**EXERCISE REQUIREMENTS**
When you reach the line containing "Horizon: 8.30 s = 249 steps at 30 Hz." in the records below, start copying exactly, and stop once you have copied the line containing "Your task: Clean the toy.".

Records from a data source:

[Start of Attachment]

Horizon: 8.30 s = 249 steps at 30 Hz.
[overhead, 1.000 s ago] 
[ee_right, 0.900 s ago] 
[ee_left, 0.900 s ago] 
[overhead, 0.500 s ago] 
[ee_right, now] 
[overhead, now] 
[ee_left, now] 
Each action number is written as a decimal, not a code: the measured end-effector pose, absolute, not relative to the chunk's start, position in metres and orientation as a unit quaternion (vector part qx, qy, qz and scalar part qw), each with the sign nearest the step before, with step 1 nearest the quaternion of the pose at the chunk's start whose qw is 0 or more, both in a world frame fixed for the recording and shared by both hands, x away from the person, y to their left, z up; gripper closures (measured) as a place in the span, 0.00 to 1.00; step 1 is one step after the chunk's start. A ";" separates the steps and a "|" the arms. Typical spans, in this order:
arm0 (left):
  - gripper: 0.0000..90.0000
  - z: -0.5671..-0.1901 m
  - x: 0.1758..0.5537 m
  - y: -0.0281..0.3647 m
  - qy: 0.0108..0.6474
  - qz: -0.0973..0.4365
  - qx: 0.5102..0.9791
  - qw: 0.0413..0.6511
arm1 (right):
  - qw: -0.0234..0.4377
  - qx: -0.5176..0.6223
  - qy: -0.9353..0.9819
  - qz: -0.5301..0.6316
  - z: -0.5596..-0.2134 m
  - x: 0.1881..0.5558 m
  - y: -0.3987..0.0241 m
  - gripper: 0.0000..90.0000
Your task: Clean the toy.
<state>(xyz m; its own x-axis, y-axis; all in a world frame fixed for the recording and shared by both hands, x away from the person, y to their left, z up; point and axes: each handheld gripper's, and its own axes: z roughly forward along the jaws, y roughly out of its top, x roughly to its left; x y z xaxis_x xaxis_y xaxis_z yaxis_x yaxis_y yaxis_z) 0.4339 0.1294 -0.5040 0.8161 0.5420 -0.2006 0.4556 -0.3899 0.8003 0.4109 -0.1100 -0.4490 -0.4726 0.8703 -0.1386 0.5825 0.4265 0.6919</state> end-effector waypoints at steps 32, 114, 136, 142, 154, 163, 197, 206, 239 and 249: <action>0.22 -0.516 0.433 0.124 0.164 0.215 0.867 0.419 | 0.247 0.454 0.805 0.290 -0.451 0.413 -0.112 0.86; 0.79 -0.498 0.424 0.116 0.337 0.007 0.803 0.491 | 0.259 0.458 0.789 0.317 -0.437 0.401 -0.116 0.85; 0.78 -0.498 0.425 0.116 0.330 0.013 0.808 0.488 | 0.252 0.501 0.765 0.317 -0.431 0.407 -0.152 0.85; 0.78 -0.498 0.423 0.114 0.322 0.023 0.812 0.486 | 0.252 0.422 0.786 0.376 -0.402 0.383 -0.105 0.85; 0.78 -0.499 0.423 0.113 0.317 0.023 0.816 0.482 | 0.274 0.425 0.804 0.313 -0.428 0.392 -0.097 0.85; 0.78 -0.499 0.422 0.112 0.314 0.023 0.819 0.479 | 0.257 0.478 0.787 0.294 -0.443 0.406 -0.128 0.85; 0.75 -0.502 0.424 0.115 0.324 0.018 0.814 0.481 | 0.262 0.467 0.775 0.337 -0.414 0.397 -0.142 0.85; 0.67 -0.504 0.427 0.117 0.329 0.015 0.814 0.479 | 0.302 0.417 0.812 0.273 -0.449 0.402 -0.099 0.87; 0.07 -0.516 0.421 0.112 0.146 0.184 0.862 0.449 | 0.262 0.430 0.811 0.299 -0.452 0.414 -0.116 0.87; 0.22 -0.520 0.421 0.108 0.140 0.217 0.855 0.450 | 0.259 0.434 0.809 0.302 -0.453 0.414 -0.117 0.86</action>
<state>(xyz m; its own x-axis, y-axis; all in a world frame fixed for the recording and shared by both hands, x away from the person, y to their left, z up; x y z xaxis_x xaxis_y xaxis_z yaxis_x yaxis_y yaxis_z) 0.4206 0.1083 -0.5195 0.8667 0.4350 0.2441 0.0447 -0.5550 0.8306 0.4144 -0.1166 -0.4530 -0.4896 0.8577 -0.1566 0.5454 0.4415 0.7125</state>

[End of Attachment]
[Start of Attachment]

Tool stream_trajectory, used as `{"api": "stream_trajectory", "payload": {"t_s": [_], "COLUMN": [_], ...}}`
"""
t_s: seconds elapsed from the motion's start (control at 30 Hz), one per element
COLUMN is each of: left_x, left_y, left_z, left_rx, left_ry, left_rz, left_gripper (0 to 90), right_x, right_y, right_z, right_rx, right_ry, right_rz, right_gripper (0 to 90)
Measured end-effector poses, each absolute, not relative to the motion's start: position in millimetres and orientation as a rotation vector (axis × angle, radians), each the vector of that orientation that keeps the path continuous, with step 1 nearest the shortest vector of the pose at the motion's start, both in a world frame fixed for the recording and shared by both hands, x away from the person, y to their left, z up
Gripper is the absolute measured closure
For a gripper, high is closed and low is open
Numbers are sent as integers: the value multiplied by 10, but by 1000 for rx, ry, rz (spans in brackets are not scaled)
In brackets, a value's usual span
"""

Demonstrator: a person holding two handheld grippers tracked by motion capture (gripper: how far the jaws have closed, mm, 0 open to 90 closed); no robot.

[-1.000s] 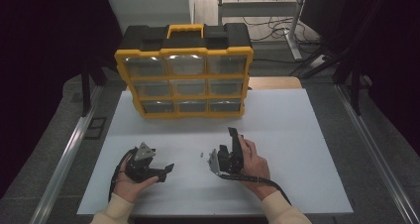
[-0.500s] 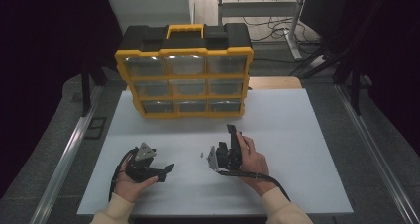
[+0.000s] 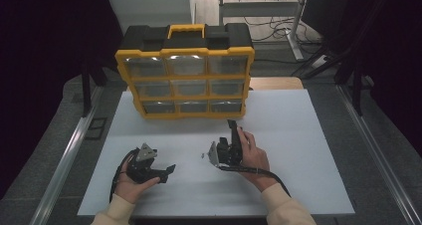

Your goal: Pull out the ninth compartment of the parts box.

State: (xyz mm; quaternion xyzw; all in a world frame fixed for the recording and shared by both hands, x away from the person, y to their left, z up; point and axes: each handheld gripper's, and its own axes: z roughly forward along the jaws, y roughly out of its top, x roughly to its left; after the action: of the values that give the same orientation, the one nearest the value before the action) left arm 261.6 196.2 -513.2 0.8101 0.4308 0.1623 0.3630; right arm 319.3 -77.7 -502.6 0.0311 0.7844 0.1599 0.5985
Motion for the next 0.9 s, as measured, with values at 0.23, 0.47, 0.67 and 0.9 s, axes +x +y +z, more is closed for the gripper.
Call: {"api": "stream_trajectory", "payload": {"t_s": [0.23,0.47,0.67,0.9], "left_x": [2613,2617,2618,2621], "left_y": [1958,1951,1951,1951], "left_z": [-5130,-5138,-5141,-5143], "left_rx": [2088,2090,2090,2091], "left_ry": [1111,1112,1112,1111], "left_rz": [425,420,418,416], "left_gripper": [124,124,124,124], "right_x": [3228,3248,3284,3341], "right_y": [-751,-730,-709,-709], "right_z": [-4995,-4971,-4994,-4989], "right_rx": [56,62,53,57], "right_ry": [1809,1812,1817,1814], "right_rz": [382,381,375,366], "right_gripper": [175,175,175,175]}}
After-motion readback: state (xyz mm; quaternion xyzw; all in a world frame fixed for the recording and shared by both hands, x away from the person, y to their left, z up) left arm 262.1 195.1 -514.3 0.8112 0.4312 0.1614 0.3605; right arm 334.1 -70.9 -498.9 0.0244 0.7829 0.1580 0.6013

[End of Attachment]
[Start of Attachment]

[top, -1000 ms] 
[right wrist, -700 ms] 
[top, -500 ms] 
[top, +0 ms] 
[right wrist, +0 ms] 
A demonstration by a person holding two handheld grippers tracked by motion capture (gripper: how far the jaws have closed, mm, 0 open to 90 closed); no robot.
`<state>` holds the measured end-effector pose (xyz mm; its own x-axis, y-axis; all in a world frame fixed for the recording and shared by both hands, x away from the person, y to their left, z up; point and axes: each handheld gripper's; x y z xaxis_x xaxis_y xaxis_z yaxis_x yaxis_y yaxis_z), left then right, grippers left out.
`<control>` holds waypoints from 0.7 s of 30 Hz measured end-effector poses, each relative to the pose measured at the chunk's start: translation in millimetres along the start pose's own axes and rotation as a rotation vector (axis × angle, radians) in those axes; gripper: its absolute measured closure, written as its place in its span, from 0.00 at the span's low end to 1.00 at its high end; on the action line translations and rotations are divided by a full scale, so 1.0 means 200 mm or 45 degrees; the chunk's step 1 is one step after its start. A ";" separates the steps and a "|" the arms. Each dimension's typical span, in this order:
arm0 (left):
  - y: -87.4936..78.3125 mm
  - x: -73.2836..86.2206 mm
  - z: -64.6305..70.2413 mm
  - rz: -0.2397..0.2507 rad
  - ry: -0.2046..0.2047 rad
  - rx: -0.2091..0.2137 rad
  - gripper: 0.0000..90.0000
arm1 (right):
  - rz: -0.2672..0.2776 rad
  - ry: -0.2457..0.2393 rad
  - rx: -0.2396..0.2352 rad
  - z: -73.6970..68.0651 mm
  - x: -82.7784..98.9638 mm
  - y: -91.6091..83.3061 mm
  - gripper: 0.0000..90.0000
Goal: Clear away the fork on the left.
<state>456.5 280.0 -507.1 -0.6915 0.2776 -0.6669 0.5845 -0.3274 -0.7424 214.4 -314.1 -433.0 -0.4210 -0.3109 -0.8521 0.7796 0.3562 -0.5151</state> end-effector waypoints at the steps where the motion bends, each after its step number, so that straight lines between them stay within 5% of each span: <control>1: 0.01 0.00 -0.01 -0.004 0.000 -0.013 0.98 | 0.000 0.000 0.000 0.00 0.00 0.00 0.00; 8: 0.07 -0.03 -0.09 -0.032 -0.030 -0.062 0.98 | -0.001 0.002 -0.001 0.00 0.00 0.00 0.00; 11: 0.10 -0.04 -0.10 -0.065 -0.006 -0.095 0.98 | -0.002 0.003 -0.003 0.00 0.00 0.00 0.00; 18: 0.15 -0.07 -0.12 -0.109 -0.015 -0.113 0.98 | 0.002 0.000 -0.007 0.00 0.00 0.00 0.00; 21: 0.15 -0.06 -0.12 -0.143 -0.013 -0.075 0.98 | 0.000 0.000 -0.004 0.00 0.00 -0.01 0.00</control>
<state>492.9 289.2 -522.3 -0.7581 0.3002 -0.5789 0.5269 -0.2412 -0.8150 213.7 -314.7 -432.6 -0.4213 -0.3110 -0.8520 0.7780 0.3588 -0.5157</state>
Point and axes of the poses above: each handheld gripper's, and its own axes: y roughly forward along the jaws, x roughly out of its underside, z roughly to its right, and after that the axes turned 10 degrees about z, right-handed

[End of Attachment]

**EXPECTED ANSWER**
Horizon: 8.30 s = 249 steps at 30 Hz.
[overhead, 1.000 s ago] 
[ee_right, 0.900 s ago] 
[ee_left, 0.900 s ago] 
[overhead, 0.500 s ago] 
[ee_right, now] 
[overhead, now] 
[ee_left, now] 
Each action number is written as a decimal, not a code: the measured end-effector pose, absolute, not relative to the chunk's start, position in metres and orientation as a unit quaternion (vector part qx, qy, qz and scalar part qw), each with the sign nearest the step before, with step 1 nearest the quaternion of the pose at the chunk's start whose qw is 0 or more, both in a world frame fixed for the recording and shared by both hands, x away from the person, y to their left, z up; gripper closures (measured) as a place in the span, 0.00 to 1.00; step 1 is one step after the chunk's start. A ";" separates the steps and a "|" the arms. Typical spans, in this order:
arm0 (left):
  - gripper: 0.0000..90.0000
  - z: -0.5671..-0.1901 m
  - x: 0.1758..0.5537 m
  - y: -0.0281..0.3647 m
  - qy: 0.0108..0.6474
  - qz: -0.0973..0.4365
  - qx: 0.5102..0.9791
  - qw: 0.0413..0.6511
arm1 (right):
  - qw: -0.0234..0.4377
  - qx: -0.5176..0.6223
  - qy: -0.9353..0.9819
  - qz: -0.5301..0.6316
  - z: -0.5596..-0.2134 m
  - x: 0.1881..0.5558 m
  - y: -0.3987..0.0241 m
  - gripper: 0.0000..90.0000
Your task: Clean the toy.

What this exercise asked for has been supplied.